While GPx activity was a univariate predictor of MACE, it was not significantly related to MACE in a multivariate model of analysis. Although the size of our study population of 262 ACS patients was not powered to examine some of the observed relationships in a multivariate model, it was designed to give sufficient power to examine univariate relationships. To the best of our knowledge this study is still the largest ACS cohort prospectively examining the relationship between GPx activity and clinical outcomes.

Our blood samples were taken at a non-standardised time point after patients were admitted to hospital following an ACS presentation. It is thought that the magnitude and time course of antioxidant enzyme changes may be affected by the severity of the acute event and subsequent therapeutic intervention such as reperfusion15,16. Closer examination of the dynamic change in GPx activity during an ACS event will be crucial to understand how it is affected by sampling time and interventional strategies such as revascularisation. If GPx activity is to be used as a risk marker it is essential to understand how GPx activity changes over the course of an ACS event.
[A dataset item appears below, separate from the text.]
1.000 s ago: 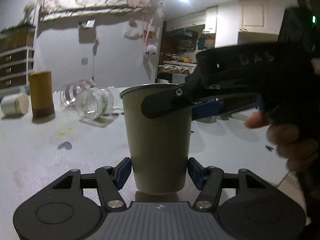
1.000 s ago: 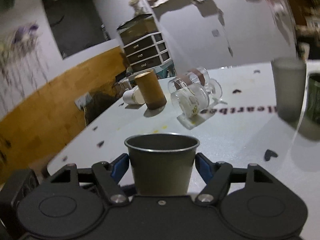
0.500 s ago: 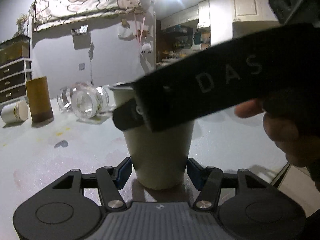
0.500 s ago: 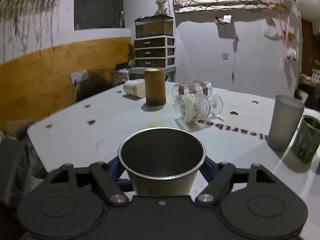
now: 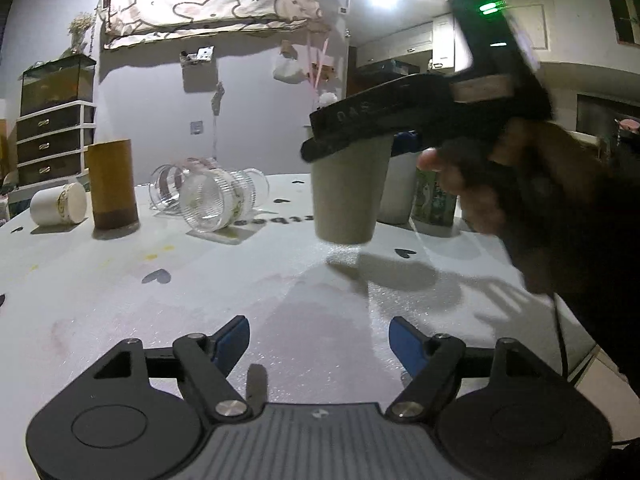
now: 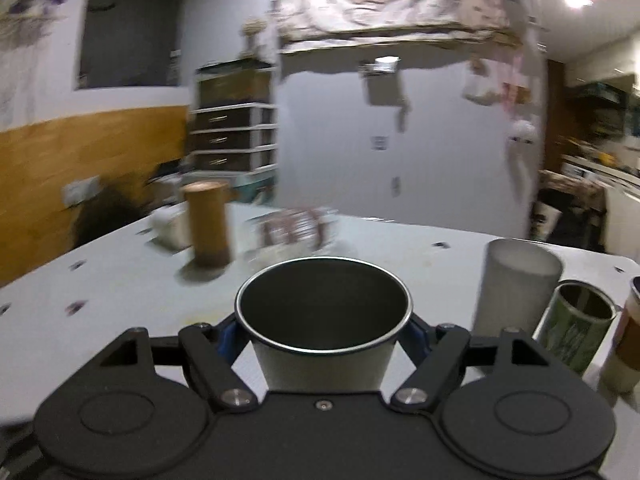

A further limitation of the current study is that the GPx activity assays used cannot differentiate between the various isoforms of GPx that may be present in the plasma. Although GPx3 is reported to be the predominant isoform in the plasma, it is possible that other GPx isoforms secreted from cellular locations are also contributing to total activity17. However, the purpose of this study was to measure global GPx activity present in the circulating plasma and relate it to the risk of MACE.


This study demonstrates a significant inverse relationship between plasma GPx activity and the rate of MACE in ACS patients. These findings suggest that patients with lower levels of plasma GPx activity are at an increased risk of developing adverse clinical events within 1 year following an ACS event, possibly due to a decreased defence against oxidant-mediated damage to the cardiac system. Future studies focusing on even larger cohorts of acute coronary patients and determining what factors influence the variable levels of GPx activity are warranted.

Declarations of Interest

The authors declare that there is no conflict of interests


We thank the patients who participated in this research. Ana Holley was funded by a Victoria University of Wellington Doctoral Scholarship and the Wellington Cardiology Research Trust provided funding for this project. The authors state that they adhere to the statement of ethical publishing of the International Cardiovascular Forum Journal18.